Alexandre garde la tête baissée, comme s’il n’entendait pas.
— Alban Nikollë, le bras droit de Bashkim, rappelle Laval. Et c’est grâce à vous.
Le commandant ne réagit toujours pas. Mais le jeune flic s’acharne.
— Vous savez, le type qui habitait au 29 rue de la Fraternité ? Eh bien, en le filochant, on a logé Nikollë. Il a un appart au Kremlin-Bicêtre. Et je sens que, bientôt, il va nous mener jusqu’à Bashkim. Parce que d’après les écoutes, ce fumier est de passage en France. J’ai pensé que vous voudriez le savoir.
Gomez relève enfin la tête et considère son lieutenant avec une tendresse inattendue.
— Tomor Bashkim est ici, martèle Laval. Ici, en France. Plus précisément dans le 94. Et son pote ne tardera pas à nous mener jusqu’à lui, j’en suis certain. Mais ce salopard est à vous, patron. On n’a pas oublié. Alors, on vous le gardera au chaud et on attendra votre retour. On attendra le temps qu’il faudra… Vous voulez une cigarette ?
Alexandre acquiesce d’un signe de tête, Laval fait glisser sur le sol son paquet et son briquet. Alexandre lâche enfin son arme. Pour quelques minutes, sans doute. Mais c’est déjà un premier pas.

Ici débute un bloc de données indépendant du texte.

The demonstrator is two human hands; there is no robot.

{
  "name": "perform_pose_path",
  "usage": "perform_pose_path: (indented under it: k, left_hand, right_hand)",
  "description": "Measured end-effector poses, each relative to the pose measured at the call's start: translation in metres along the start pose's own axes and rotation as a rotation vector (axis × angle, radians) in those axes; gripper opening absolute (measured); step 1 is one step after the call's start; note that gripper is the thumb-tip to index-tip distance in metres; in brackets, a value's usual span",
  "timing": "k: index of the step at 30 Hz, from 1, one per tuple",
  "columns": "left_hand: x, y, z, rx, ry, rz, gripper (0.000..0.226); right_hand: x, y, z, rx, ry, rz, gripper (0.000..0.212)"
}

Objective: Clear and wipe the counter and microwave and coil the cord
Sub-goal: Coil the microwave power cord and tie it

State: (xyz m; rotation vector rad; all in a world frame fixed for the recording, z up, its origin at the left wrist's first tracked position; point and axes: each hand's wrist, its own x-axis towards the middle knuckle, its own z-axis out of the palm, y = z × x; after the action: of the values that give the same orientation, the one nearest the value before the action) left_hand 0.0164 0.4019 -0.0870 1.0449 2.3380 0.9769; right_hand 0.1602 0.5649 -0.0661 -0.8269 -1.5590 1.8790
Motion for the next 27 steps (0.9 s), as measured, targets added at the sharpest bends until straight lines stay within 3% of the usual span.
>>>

— Parlez-moi d’elle, murmure Laval. Je ne sais rien sur elle…
Bien sûr, Cloé n’est pas allée chez le médecin. Pour éradiquer le parasite qui gangrène sa vie, il lui faut autre chose qu’un simple généraliste.
Plutôt un spécialiste. Du genre tueur à gages.
Quoiqu’un toubib pourrait peut-être lui expliquer pourquoi son cœur bat de façon si désordonnée. Parfois à cent à l’heure. Parfois avec une effrayante paresse.
Lui expliquer aussi pourquoi, depuis ce matin, elle a de temps à autre l’impression de quitter le monde des vivants. L’impression de dormir les yeux ouverts, de s’absenter de son propre corps. Comme s’il y avait des trous noirs dans sa vie. Dans son cerveau.
Simple fatigue, sans doute. Résultat de deux nuits sans sommeil.
Les effets de la peur, aussi. Cette peur dans laquelle elle baigne depuis des jours, comme on baignerait dans un bain d’acide. Forcément, ça commence à laisser des traces.
Malgré son état, elle est rentrée chez elle, obligée tout de même de faire une pause sur le bord de la route. Avec l’espoir qu’en changeant ses horaires elle déjouerait les plans de l’Ombre.
Et en effet, elle n’a vu aucune voiture la suivre.
Elle ferme la porte à clef, se débarrasse de son manteau, attrape aussitôt son téléphone pour appeler un serrurier. Ajouter un verrou à la porte d’entrée qu’elle aimerait blindée, changer la serrure. Maigres défenses, qui la rassureront tout de même un peu.
L’artisan propose de venir lundi soir. Encore un week-end à passer, mais elle tiendra le coup.
Reste à trouver comment se procurer une arme. Un flingue, léger et maniable, qu’elle puisse glisser dans son sac à main, entre le tube de rouge à lèvres et le miroir de poche.